Right off the bat, you taught me how to let go of everything too heavy to hold onto, everything that weighed me down more than it lifted me.
You made me hold onto things that felt natural instead.
Effortless.
But it wasn't this simple.
This journey was a constant struggle,
The battle with external factors consisted of failing to connect with the world around me and seeking validation from people who probably didn't even think of me.
While the battle raging within dealt with some of the following questions:
"Am I doing enough?"
"Am I doing too much?"
"How much is enough?"
To be honest,
I still don't know a lot of answers.
I have not somehow risen above all of these battles.
But I do think I've come closer to winning them.
You made me take a few steps towards winning them.
You made me trust myself more - enough to hush the constant doubt and let myself breathe.
You always kept the answers to what I needed to do close to me, yet they felt out of reach.
Why?
I guess I questioned my ability to navigate through the dark spots of life a little too extensively,
looking for the light of wisdom in places that seemed bright,
brighter than me.
And in doing so, I become my worst enemy.

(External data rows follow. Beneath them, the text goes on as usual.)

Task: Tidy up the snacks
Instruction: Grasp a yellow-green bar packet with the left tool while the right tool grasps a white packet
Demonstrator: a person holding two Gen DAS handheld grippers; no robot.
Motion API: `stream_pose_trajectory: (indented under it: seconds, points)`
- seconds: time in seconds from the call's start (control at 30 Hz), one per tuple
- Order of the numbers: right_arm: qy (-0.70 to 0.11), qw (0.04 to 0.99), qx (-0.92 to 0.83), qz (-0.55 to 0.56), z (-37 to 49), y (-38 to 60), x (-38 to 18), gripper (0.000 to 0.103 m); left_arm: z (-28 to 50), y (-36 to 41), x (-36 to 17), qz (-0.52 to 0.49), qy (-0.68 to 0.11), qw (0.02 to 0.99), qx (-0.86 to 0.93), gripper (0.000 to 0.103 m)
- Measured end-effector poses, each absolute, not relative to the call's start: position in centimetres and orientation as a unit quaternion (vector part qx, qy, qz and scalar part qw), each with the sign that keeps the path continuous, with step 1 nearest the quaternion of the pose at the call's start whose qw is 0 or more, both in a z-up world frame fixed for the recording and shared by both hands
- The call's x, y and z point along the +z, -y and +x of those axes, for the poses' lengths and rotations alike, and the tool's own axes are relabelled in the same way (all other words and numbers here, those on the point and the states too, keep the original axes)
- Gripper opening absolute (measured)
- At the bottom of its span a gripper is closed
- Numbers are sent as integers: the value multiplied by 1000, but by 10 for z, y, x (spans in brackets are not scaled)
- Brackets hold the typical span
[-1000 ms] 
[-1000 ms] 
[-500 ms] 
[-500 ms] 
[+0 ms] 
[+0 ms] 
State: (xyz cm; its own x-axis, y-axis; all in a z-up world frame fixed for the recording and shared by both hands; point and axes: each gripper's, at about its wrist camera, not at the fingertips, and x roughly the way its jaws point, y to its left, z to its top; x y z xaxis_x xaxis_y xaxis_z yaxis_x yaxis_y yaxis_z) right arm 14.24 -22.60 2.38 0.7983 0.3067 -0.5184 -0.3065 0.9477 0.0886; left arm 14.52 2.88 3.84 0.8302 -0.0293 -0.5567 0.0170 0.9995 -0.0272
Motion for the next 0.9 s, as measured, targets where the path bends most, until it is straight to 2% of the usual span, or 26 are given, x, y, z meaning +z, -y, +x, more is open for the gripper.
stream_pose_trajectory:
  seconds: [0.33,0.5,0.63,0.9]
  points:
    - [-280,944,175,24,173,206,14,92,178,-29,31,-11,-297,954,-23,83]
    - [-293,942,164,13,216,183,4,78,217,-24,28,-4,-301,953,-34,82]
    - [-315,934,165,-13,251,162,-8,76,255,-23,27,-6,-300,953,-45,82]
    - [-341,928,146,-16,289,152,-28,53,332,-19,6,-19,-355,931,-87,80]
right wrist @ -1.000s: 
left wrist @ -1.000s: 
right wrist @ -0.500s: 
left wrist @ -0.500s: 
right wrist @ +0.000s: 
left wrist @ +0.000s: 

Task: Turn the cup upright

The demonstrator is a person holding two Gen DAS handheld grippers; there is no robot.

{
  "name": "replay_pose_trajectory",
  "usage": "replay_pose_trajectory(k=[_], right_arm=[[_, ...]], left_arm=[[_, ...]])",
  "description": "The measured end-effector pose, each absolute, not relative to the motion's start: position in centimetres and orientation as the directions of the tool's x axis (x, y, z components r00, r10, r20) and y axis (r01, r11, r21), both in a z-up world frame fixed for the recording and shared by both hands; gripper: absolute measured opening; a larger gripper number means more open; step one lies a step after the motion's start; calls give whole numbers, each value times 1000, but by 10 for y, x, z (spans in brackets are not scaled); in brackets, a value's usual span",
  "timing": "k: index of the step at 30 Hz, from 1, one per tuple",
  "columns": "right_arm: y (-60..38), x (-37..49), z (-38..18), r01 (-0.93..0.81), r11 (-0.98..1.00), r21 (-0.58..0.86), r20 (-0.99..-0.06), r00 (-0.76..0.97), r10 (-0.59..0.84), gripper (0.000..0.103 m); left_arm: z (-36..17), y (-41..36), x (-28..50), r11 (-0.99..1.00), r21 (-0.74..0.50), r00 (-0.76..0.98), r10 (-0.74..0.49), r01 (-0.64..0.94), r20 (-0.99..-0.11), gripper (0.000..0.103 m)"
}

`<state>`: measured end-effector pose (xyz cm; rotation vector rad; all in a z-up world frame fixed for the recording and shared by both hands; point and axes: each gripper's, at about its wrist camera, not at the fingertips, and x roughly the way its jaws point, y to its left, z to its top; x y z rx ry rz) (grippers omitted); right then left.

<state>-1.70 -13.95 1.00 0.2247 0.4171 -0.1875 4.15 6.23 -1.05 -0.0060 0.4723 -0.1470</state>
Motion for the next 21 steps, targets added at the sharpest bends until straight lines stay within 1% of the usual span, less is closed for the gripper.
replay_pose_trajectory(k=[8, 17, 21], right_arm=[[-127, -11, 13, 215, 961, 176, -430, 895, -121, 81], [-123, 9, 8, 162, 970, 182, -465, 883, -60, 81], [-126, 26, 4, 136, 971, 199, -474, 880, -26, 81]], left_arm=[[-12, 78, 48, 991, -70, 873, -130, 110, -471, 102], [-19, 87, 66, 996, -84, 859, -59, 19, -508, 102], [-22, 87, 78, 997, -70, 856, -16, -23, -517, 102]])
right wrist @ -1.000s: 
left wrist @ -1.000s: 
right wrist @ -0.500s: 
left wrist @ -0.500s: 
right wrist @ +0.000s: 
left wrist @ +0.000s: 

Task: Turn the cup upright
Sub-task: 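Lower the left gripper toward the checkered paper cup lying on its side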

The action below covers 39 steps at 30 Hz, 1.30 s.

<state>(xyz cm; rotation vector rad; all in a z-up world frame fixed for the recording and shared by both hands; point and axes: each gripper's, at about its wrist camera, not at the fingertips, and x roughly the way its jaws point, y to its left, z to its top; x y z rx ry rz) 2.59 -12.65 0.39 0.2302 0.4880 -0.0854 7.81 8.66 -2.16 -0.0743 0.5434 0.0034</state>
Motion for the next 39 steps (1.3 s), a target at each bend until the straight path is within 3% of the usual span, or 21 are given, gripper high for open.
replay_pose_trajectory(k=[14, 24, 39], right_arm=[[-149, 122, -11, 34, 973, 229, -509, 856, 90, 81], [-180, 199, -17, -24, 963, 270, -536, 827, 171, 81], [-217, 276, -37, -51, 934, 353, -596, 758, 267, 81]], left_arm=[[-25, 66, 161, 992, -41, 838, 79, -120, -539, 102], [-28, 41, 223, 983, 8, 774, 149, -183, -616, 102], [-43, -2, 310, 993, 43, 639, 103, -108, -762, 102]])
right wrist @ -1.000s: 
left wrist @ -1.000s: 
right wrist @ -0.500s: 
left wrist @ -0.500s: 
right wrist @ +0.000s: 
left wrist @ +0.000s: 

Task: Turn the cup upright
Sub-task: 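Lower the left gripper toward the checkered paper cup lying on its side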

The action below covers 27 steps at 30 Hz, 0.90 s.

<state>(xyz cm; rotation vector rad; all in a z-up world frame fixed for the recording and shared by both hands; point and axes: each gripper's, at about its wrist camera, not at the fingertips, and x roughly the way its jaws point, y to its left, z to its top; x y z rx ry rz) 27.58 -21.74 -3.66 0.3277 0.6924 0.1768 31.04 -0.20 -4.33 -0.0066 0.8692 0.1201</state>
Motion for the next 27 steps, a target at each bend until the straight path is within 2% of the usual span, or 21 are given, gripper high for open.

Then you taught me about love.
God, you seriously threw me into that one.
It's a subject we all think we understand, only to realise that there is always more to learn.

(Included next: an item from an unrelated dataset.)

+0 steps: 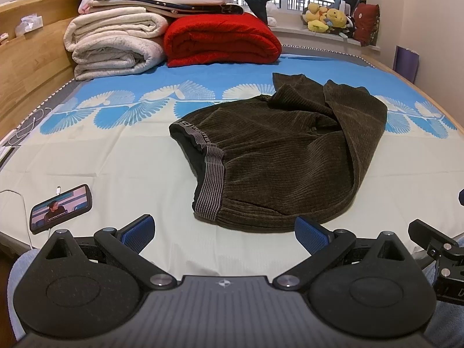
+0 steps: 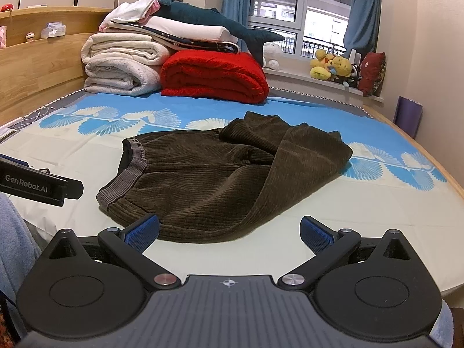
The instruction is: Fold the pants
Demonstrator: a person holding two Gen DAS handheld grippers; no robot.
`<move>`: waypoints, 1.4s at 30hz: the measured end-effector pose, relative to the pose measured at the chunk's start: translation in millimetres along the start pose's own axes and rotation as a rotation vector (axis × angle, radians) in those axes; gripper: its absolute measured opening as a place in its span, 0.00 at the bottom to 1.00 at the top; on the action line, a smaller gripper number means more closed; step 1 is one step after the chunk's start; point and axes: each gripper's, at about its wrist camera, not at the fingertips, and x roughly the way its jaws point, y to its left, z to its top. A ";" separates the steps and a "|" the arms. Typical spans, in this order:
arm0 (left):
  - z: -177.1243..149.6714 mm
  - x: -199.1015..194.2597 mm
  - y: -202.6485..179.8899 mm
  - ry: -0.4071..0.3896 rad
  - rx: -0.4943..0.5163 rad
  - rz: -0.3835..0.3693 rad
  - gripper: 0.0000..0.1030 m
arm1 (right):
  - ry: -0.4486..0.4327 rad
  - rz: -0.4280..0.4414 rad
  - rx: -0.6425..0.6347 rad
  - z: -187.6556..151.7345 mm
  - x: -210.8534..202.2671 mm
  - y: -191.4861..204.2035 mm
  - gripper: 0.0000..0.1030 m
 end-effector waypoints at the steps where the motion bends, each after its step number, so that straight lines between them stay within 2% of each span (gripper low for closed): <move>1: -0.1 0.0 0.1 0.000 -0.001 -0.001 1.00 | 0.000 0.001 0.000 -0.4 0.2 0.2 0.99; 42: -1.3 12.9 -3.0 0.034 -0.006 -0.005 1.00 | 0.027 0.014 0.014 -3.4 9.3 1.2 0.99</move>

Sometimes, I felt like an empty cup, only to be filled with love again and again in the most unexpected ways -
from friends to strangers,
from strangers to ride-or-dies,
from the softest of hugs to the most crushing goodbyes.
But the biggest surprise?
Lied in the fact that I love deeply.
I care deeply in my crazy, messy way.
I've always felt deeply.
You didn't make me discover that.
You made me see.
You made me see how much weight it all carried.
So here's what I'll carry with me from you:
The quiet surrender to release what keeps me stuck,
The silent rebellion to count on my gut,
The tenderness to love myself the way I've loved others so much.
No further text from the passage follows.